18) I.A. No.1673 of 2013 is, thus, allowed keeping in mind the aforesaid
reasons that the several injured eyewitnesses have given clear
depositions, but, the order of acquittal has been passed by the trial Court,
merely because, the doctors have not proved the injury certificates. We are
of the opinion that the aforesaid evidences of the three doctors are very
much necessary looking to other evidences on record and in the interest of
justice, we, hereby, allow I.A. No.1673 of 2013. Likewise Investigating
Officer has also not been examined. We are of the considered opinion that
without this additional evidence, surely, there would be failure of justice.

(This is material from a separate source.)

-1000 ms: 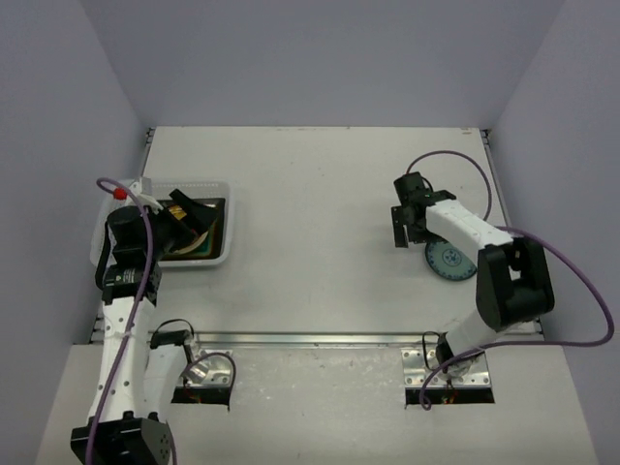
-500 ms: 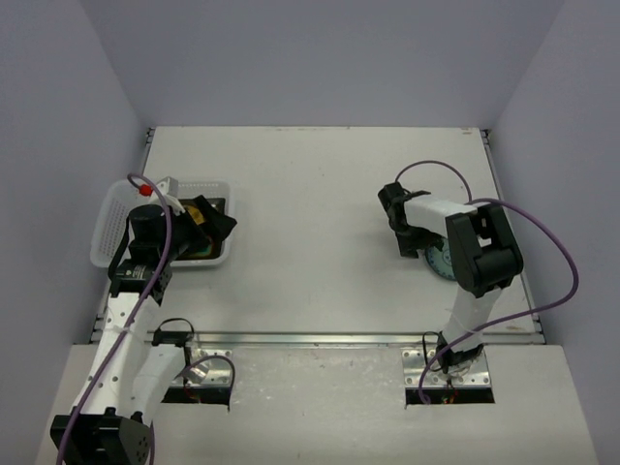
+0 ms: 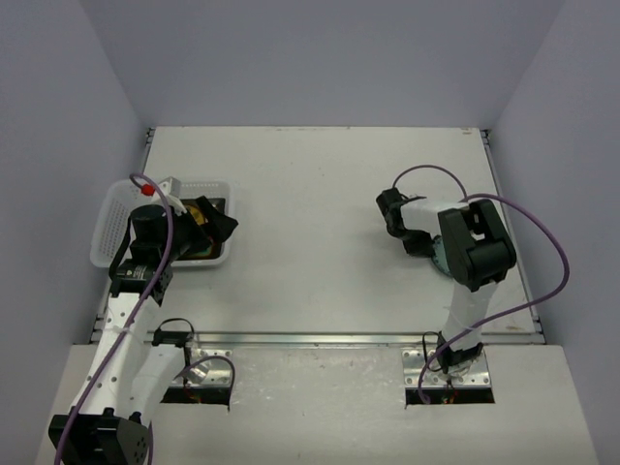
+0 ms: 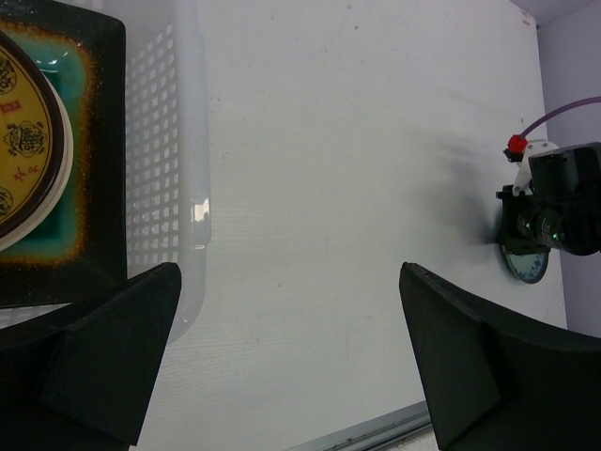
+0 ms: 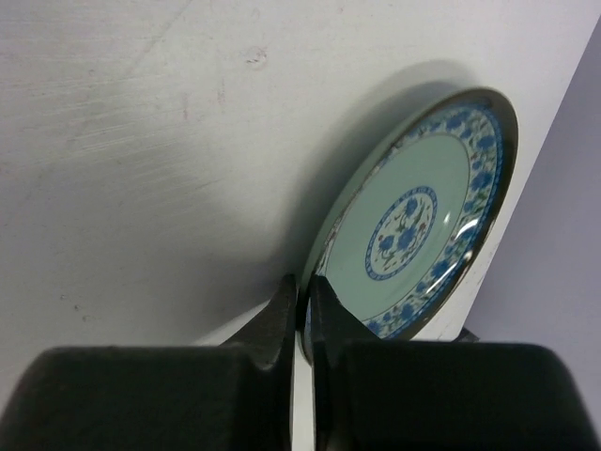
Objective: Place the plates into the plastic bin on the countertop
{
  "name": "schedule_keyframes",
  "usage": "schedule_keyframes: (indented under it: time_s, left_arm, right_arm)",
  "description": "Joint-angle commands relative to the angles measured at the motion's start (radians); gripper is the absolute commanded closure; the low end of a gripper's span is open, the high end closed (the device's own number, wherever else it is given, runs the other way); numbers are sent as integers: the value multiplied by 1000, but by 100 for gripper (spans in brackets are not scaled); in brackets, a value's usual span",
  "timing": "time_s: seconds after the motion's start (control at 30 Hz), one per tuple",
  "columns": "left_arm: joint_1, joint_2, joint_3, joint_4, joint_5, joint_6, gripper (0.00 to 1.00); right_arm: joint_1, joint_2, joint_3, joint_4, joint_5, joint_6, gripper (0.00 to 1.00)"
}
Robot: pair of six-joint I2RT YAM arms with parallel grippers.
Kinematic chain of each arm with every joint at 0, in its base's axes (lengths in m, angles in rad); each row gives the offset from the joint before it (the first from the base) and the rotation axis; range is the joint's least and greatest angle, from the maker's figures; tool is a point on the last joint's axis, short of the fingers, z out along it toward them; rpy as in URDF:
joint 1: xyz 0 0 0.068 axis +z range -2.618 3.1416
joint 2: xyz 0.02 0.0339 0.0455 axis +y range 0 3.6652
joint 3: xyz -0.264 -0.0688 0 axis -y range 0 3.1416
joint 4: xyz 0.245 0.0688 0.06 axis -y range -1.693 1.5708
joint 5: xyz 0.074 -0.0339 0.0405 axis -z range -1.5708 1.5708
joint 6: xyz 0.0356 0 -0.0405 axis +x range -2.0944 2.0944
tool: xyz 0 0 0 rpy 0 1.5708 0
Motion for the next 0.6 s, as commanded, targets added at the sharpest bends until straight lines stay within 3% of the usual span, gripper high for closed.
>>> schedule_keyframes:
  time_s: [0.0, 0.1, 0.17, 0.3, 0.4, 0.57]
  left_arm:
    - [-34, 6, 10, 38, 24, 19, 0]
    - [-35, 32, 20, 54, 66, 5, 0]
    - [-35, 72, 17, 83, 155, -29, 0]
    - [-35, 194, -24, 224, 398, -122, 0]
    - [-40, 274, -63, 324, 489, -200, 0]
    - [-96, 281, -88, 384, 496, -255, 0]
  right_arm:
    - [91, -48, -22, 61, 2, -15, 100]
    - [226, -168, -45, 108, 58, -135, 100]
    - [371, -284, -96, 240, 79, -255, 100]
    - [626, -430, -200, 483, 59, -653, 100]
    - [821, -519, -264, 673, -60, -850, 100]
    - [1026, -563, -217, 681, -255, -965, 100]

19) In the facts of the case, the injured eye-witnesses, were sent to
hospital by police. Some have received head injuries. Some witnesses
were admitted as Indoor Patients in the hospital and operation was carried
out. In this set of facts, it was a duty of the learned trial court to examine
Investigating Officer as well as Doctors as prosecution witnesses. Order of
acquittal could not be passed, for want of evidence of doctors. Since
contemporary documents are on record and witnesses are alive, who can
prove these documents (like Fard-beyan, F.I.R., Inquest- Panchanama,
Seizure List, Postmortem Report or Injury Certificate etc.), we hereby direct
the trial courts to examine these witnesses. The trial court should secure
the presence of witnesses, by issuance of summons, then by bailable
warrant and then by issuing non-bailable warrant.

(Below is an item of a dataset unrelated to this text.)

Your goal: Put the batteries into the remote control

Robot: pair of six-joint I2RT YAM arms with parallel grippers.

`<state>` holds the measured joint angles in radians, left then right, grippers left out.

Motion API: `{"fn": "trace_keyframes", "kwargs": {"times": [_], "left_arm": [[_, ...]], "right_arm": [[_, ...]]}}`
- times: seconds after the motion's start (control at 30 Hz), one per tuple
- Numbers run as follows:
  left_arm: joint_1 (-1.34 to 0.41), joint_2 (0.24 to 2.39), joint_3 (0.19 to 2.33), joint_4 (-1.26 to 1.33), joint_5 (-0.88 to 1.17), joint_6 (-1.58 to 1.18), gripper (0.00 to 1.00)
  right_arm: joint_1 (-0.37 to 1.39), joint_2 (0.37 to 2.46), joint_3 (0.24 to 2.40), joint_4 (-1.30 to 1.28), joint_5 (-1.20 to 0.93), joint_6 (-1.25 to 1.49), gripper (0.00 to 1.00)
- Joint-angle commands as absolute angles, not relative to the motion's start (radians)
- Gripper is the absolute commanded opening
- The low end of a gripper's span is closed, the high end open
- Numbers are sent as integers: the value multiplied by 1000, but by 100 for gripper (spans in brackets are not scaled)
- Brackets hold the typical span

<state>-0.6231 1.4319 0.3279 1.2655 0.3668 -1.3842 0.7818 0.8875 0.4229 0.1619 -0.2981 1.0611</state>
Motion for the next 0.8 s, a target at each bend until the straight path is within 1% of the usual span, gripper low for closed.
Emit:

Section 87 of the Code of Criminal Procedure reads as under:
“87. Issue of warrant in lieu of, or in addition to, summons.- A Court
may, in any case in which it is empowered by this Code to issue a
summons for the appearance of any person, issue, after recording its
reasons in writing, a warrant for his arrest.-
(a) if, either before the issue of such summons, or after the issue of the
same but before the time fixed for his appearance, the Court sees
reason to believe that he has absconded or will not obey the
summons; or
(b) if at such time he fails to appear and the summons is proved to
have been duly served in time to admit of his appearing in
accordance therewith and no reasonable excuse is offered for such
failure.”
Thus, the presence of any person can be secured by trial
court in view of the aforesaid provision.
20) We, therefore, direct the learned trial Court to take these evidences.

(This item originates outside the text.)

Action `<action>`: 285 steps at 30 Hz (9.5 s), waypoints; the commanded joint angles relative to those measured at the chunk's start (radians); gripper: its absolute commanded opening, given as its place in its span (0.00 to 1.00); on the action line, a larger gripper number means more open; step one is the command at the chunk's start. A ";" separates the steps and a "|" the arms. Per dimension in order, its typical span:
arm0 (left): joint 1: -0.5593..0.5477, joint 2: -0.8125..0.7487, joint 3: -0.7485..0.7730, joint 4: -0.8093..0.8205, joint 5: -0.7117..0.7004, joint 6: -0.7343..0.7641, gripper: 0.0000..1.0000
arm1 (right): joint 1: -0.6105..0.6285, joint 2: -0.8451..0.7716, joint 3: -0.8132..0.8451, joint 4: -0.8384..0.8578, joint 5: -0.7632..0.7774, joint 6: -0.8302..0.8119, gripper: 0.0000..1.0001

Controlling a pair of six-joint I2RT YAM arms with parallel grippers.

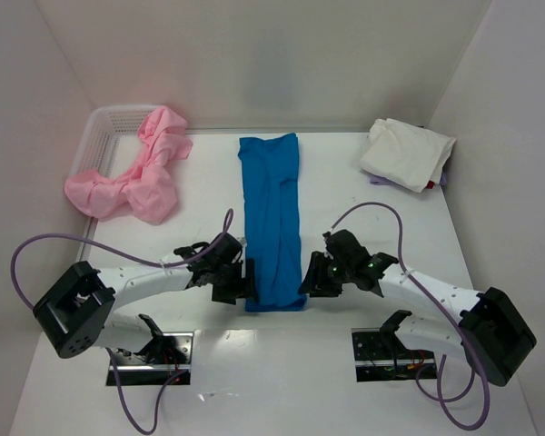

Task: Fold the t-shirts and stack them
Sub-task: Grab the bottom of the folded rectangular tshirt with both arms, then fold the folded rectangular tshirt in 1/3 of the way, then grab one side of the 2/3 rectangular tshirt with both arms, then fold the long partially folded tshirt into a neat square

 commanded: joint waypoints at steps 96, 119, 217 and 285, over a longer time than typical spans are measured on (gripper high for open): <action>0.622 0.805 1.091 -0.205 0.481 0.583 0.00 | -0.379 0.981 1.150 -0.049 -0.060 -0.349 0.00; 0.622 0.796 1.272 -0.211 0.275 0.647 0.76 | -0.398 1.042 1.398 -0.075 0.047 -0.414 0.51; 0.338 0.109 0.531 -0.246 0.143 0.454 0.00 | -0.155 0.260 0.484 0.024 0.104 -0.207 0.00; 0.566 0.781 1.106 0.069 0.337 0.509 0.06 | -0.327 1.082 1.375 0.093 -0.208 -0.361 0.00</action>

We, hereby, quash and set aside the order of acquittal passed by the trial21
Court in Sessions Trial No.103 of 2007 passed by the Additional Sessions
Judge-I, Jamtara so far as it relates to the acquittal of the accusedrespondents
under Section 307 of the Indian Penal Code, because this
order of acquittal is based upon incomplete evidence. Whole evidence is
not brought on record and therefore, total evidence has not been
appreciated by the trial court, before passing the order of acquittal. This is a
case of total failure of justice, because, though cogent and convincing
evidence is available, which affects the very root of the case, this important
evidence, has not been brought at the doorsteps of the trial court.
21) We also direct the Registry of this Court to circulate copy of this
decision to all the Judges of Jharkhand in the District Courts as well as in
the Subordinate Courts, so as to avoid similar errors and to avoid
multifariousness of proceedings.
22) Both these appeals are also allowed. I.A. No.1673 of 2013 is also
allowed and we hereby remand the matter to the trial Court so far as
acquittal under Section 307 of the Indian Penal Code is concerned. We
also direct the learned trial Court in the light of the decision rendered by
Hon'ble Supreme Court in the case of Satyajit Banerjee & ors. v. State of
W.B. & ors., as reported in (2005)1 SCC 115, to decide the matter afresh
keeping in mind the evidence already available on record and also keeping
in mind the additional evidence taken by the trial Court. The trial will be
decided by the Additional Sessions Judge, Jamtara, as early as possible
and practicable, preferably within a period of four months, from the date of
receipt of a copy of the order of this Court.